Scientific classification
- Kingdom: Animalia
- Phylum: Chordata
- Class: Aves
- Order: Columbiformes
- Family: Columbidae
- Genus: Treron
- Species: T. psittaceus
- Binomial name: Treron psittaceus (Temminck, 1808)
- Synonyms: Treron psittacea (Temminck, 1808)

= Timor green pigeon =

- Genus: Treron
- Species: psittaceus
- Authority: (Temminck, 1808)
- Conservation status: EN
- Synonyms: Treron psittacea (Temminck, 1808)

Species of bird

The Timor green pigeon (Treron psittaceus) is a species of bird in the family Columbidae. It is found on the islands of Rote and Timor. Its natural habitat is subtropical or tropical moist lowland forests. It is threatened by habitat loss.
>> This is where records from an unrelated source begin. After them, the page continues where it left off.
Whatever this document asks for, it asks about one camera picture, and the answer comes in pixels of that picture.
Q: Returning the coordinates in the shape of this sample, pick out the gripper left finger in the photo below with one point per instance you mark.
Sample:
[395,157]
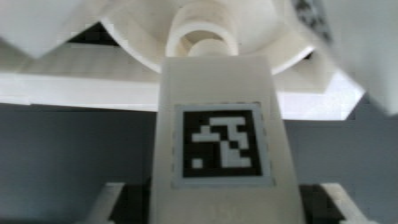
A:
[100,212]

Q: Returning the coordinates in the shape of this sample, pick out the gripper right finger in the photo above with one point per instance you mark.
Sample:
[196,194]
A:
[354,216]

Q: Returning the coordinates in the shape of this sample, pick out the white stool leg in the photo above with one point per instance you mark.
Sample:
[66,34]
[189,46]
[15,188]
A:
[224,180]
[354,27]
[43,22]

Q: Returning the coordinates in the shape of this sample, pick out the white front fence bar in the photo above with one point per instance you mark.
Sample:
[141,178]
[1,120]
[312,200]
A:
[89,76]

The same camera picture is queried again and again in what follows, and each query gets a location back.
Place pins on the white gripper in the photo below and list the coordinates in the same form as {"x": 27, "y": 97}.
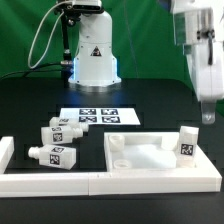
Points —
{"x": 206, "y": 70}

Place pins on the white U-shaped fence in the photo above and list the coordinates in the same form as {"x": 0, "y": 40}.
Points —
{"x": 121, "y": 177}

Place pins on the white marker sheet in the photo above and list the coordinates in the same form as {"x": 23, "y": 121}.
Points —
{"x": 102, "y": 116}

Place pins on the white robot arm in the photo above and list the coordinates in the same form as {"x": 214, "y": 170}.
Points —
{"x": 198, "y": 28}

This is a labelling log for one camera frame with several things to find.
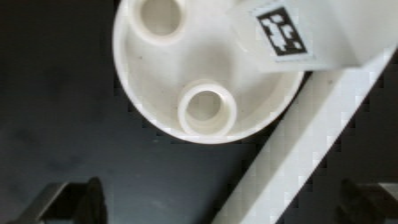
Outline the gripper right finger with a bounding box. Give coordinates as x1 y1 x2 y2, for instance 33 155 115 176
335 179 398 224

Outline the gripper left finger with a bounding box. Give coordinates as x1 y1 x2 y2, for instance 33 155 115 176
10 177 108 224

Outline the white right fence wall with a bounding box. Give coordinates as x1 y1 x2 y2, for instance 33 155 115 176
211 46 398 224

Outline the white stool leg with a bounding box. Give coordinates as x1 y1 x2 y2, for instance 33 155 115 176
227 0 398 72
== Distribution and habitat ==
The Timor green pigeon is found on the islands of Rote, Timor, Semau, and Atauro in the Lesser Sunda Islands. It inhabits primary forest, monsoon forest, and secondary forest with tall trees in lowlands, occurring up to altitudes of 160 m.

== Behaviour and ecology ==
The Timor green pigeon is frugivorous and has been recorded feeding on figs.